→ Goal of the exercise:
Read the entries below and pull out each line with the string "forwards".

Segment Open

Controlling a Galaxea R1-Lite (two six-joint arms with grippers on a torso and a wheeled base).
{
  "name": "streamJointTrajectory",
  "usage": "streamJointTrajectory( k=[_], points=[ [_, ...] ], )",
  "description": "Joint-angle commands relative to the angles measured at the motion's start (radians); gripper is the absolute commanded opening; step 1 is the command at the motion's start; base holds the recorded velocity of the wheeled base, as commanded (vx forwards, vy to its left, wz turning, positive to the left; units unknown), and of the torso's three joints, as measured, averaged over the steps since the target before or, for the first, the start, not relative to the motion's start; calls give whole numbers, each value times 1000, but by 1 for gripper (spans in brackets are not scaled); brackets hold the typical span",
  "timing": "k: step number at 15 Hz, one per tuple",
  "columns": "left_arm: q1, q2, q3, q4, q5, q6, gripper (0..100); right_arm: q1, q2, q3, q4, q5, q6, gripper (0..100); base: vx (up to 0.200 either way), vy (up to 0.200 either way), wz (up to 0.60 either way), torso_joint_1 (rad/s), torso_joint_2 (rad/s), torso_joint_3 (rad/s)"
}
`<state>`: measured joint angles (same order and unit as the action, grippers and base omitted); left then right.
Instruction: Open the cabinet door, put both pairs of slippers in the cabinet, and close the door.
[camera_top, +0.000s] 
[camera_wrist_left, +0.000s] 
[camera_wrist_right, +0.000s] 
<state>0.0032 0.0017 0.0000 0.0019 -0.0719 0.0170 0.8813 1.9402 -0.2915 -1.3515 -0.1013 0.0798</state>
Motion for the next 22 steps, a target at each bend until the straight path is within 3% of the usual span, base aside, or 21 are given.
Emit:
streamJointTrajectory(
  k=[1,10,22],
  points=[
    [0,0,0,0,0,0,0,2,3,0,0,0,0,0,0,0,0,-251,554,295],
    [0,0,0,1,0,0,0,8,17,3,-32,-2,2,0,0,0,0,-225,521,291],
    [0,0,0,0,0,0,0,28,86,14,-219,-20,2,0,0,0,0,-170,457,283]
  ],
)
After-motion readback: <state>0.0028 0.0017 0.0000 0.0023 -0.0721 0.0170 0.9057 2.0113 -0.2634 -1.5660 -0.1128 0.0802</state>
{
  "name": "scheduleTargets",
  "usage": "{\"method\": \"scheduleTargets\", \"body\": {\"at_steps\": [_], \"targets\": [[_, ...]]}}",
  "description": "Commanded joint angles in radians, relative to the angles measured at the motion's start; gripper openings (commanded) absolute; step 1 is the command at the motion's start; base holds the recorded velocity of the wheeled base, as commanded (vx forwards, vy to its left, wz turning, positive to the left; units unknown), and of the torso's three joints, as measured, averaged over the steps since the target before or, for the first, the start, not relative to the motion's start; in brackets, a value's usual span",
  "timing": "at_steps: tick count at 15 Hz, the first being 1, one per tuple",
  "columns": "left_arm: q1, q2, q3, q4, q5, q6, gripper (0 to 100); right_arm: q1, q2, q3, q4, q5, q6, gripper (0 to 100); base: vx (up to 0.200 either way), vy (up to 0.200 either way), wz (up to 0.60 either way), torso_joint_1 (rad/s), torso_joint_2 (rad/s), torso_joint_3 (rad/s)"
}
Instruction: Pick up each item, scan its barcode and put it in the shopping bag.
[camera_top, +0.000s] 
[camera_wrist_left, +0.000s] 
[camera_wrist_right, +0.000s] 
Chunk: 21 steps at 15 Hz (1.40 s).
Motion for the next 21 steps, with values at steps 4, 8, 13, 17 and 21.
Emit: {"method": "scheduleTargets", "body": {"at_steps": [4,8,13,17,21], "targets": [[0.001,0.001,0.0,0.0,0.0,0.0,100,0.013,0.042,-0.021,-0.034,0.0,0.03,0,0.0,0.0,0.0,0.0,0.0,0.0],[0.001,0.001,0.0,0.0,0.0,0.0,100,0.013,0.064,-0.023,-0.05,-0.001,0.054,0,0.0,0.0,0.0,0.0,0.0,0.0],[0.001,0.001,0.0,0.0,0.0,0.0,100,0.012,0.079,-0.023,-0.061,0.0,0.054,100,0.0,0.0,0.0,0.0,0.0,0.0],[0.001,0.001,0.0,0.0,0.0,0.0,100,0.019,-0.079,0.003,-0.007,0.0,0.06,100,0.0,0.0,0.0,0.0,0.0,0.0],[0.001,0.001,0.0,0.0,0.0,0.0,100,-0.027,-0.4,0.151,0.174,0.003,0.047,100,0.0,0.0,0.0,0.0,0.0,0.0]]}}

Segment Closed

→ Answer below:
  "description": "Joint-angle commands relative to the angles measured at the motion's start (radians); gripper is the absolute commanded opening; step 1 is the command at the motion's start; base holds the recorded velocity of the wheeled base, as commanded (vx forwards, vy to its left, wz turning, positive to the left; units unknown), and of the torso's three joints, as measured, averaged over the steps since the target before or, for the first, the start, not relative to the motion's start; calls give whole numbers, each value times 1000, but by 1 for gripper (spans in brackets are not scaled); brackets hold the typical span",
  "description": "Commanded joint angles in radians, relative to the angles measured at the motion's start; gripper openings (commanded) absolute; step 1 is the command at the motion's start; base holds the recorded velocity of the wheeled base, as commanded (vx forwards, vy to its left, wz turning, positive to the left; units unknown), and of the torso's three joints, as measured, averaged over the steps since the target before or, for the first, the start, not relative to the motion's start; in brackets, a value's usual span",

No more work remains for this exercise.